◆ Task to complete ◆
Return only the tail of the data below, word for word: the line with "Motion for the" and each line after it through the final one.

◆ Available data ◆
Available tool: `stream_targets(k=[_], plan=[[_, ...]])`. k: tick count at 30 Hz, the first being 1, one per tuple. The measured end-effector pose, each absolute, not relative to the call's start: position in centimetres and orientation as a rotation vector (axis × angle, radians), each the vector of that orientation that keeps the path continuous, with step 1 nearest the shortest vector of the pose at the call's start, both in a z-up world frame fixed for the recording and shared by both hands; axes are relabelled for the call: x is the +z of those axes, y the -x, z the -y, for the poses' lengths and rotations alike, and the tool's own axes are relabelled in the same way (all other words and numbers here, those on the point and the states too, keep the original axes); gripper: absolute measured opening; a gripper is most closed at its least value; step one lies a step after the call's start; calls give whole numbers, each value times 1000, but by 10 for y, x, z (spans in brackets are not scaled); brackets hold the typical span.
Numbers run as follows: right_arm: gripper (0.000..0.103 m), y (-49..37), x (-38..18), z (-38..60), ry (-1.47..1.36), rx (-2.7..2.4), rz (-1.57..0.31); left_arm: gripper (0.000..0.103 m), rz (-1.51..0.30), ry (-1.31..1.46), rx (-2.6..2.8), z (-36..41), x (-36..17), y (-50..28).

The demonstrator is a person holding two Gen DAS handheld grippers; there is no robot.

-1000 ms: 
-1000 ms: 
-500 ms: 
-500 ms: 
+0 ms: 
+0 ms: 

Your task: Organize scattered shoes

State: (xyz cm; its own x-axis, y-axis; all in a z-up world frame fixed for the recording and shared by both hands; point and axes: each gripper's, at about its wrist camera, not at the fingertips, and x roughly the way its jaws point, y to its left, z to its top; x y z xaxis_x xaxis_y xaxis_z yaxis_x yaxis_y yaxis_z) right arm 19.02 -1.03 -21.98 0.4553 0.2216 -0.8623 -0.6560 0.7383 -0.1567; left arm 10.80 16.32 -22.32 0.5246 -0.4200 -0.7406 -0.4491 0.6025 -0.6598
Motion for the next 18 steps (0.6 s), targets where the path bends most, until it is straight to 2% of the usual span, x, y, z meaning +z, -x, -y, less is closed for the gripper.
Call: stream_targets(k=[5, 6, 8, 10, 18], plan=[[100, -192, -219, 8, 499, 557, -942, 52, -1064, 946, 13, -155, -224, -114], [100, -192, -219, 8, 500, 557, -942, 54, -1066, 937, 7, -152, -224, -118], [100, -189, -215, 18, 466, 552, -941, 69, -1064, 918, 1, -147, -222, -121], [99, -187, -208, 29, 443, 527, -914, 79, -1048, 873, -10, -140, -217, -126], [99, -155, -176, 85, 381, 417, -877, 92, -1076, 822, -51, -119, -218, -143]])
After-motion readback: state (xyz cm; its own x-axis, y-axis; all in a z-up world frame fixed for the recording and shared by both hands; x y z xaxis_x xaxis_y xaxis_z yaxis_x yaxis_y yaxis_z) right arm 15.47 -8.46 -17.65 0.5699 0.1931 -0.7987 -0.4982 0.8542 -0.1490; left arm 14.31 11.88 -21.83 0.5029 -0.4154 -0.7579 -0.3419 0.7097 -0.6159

◆ Answer below ◆
Motion for the next 18 steps (0.6 s), targets where the path bends most, until it is straight to 2% of the usual span, x, y, z meaning +z, -x, -y, less is closed for the gripper.
Call: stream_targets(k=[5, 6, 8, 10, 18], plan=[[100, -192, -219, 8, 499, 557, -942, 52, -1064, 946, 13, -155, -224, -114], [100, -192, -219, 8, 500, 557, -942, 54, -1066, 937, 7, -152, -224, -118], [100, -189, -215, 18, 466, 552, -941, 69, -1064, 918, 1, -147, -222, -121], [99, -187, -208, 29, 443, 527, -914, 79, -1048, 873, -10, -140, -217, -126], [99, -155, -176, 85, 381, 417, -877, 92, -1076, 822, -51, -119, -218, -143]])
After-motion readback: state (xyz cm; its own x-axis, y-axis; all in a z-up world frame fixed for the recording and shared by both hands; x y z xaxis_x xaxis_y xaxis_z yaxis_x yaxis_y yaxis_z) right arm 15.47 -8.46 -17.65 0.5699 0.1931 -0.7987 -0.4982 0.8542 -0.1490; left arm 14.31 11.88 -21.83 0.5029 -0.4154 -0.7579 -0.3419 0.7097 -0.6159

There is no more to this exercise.